Antes de entrarmos em matéria, pareceu-nos necessário definir claramente os papéis respectivos dos Espíritos e
dos homens na elaboração da nova doutrina. Essas considerações preliminares, que a escoimam de toda
ideia de misticismo, fazem objeto do primeiro capítulo, intitulado:
Caracteres da revelação espírita. Pedimos séria atenção para esse
ponto, porque, de certo modo, está aí o nó da questão.
Sem embargo da parte que toca à atividade humana na
elaboração desta doutrina, a iniciativa da obra pertence aos
Espíritos, porém não a constitui a opinião pessoal de nenhum
deles. Ela é, e não pode deixar de ser,
a resultante do ensino
coletivo e concorde por eles dado. Somente sob tal condição
se lhe pode chamar doutrina
dos Espíritos. Doutra forma,
não seria mais do que a doutrina
de um Espírito
e apenas
teria o valor de uma opinião pessoal.
Generalidade e concordância no ensino, esse o caráter
essencial da doutrina, a condição mesma da sua existência,
donde resulta que todo princípio que ainda não haja recebido a consagração do controle da generalidade não pode ser
considerado parte integrante dessa mesma doutrina. Será
uma simples opinião isolada, da qual não pode o Espiritismo
assumir a responsabilidade.
Essa coletividade concordante da opinião dos Espíritos,
passada, ao demais, pelo critério da lógica, é que constitui a
força da doutrina espírita e lhe assegura a perpetuidade.

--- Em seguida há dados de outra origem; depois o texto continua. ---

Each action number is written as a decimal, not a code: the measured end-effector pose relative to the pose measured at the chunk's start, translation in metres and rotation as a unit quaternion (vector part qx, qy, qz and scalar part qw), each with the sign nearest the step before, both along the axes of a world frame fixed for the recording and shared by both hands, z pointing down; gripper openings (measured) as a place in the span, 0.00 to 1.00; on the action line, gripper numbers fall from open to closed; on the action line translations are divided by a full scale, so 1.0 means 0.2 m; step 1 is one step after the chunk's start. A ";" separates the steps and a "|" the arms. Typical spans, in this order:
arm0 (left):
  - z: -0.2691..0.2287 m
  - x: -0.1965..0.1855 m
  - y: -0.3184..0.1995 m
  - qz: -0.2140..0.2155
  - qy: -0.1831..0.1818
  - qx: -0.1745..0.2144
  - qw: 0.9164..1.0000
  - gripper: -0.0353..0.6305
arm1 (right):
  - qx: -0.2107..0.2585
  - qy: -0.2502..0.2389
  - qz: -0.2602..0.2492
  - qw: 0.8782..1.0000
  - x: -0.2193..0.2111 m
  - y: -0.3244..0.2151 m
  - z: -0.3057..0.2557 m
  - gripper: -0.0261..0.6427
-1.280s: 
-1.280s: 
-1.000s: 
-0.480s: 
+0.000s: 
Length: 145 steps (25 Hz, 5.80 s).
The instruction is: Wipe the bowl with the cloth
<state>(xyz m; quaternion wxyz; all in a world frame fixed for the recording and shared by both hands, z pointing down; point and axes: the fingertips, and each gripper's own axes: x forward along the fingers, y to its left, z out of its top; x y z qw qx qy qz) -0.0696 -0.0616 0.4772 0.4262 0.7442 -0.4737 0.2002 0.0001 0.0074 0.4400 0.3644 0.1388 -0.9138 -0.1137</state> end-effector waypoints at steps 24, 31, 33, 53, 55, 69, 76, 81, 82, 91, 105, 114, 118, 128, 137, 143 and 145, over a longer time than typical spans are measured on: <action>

Para que ela mudasse, fora mister que a universalidade dos
Espíritos mudasse de opinião e viesse um dia dizer o contrário do que dissera. Pois que ela tem sua fonte de origem no
ensino dos Espíritos, para que sucumbisse seria necessário
que os Espíritos deixassem de existir. É também o que fará
que prevaleça sobre todos os sistemas pessoais, cujas raízes
não se encontram por toda parte, como com ela se dá.
O Livro dos Espíritos só teve consolidado o seu crédito,
por ser a expressão de um pensamento coletivo, geral. Em
abril de 1867, completou o seu primeiro período decenal. Nesse
intervalo, os princípios fundamentais, cujas bases ele assentara, foram sucessivamente completados e desenvolvidos,
por virtude da progressividade do ensino dos Espíritos. Nenhum, porém, recebeu desmentido da experiência; todos, sem
exceção, permaneceram de pé, mais vivazes do que nunca,
enquanto que, de todas as
ideias contraditórias que alguns
tentaram opor-lhe, nenhuma prevaleceu, precisamente porque, de todos os lados, era ensinado o contrário. Este o resultado característico que podemos proclamar sem vaidade,
pois que jamais nos atribuímos o mérito de tal fato.

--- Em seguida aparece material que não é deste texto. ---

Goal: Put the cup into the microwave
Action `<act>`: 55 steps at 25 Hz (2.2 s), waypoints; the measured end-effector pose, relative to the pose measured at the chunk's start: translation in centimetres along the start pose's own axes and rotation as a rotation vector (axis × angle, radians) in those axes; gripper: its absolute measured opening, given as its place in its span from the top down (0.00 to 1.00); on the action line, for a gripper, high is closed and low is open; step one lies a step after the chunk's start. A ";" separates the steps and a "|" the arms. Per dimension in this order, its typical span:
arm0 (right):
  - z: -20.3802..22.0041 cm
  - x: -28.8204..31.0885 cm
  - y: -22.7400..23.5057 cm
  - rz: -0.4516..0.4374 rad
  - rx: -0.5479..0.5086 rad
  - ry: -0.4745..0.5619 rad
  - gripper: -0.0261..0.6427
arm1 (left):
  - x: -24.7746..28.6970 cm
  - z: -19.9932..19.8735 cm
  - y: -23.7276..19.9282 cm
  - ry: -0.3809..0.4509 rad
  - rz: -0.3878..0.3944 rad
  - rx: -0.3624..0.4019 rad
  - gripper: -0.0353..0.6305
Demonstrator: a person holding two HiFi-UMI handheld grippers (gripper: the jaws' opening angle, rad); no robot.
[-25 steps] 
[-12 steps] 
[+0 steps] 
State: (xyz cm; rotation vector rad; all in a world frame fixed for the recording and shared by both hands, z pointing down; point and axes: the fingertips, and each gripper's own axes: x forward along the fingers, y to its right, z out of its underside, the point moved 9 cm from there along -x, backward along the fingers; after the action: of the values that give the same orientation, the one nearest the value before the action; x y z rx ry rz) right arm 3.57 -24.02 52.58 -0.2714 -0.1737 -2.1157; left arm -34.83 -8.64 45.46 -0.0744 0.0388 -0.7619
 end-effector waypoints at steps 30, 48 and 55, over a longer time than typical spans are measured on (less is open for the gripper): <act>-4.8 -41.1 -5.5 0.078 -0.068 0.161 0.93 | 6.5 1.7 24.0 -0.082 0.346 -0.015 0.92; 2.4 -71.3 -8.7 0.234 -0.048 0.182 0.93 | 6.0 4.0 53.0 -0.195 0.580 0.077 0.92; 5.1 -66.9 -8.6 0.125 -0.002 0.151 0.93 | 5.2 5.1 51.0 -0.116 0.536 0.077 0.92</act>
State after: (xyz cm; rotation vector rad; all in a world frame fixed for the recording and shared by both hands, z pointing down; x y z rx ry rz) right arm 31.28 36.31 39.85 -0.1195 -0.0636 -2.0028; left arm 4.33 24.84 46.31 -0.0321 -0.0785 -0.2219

Os mesmos escrúpulos havendo presidido à redação das
nossas outras obras, pudemos, com toda a verdade, dizê-las:
segundo o Espiritismo, porque estávamos certo da conformidade delas com o ensino geral dos Espíritos. O mesmo
sucede com esta, que podemos, por motivos semelhantes,
apresentar como complemento das que a precederam, com
exceção, todavia, de algumas teorias ainda hipotéticas, que
tivemos o cuidado de indicar como tais e que devem ser consideradas simples opiniões pessoais, enquanto não forem
confirmadas ou contraditadas, a fim de que não pese sobre
a doutrina a responsabilidade delas.
Aliás, os leitores assíduos da Revista hão tido ensejo de
notar, sem dúvida, em forma de esboços, a maioria das
ideias
desenvolvidas aqui nesta obra, conforme o fizemos, com relação às anteriores. A
Revista, muita vez, representa para
nós um terreno de ensaio, destinado a sondar a opinião dos
homens e dos Espíritos sobre alguns princípios, antes de os
admitir como partes constitutivas da doutrina.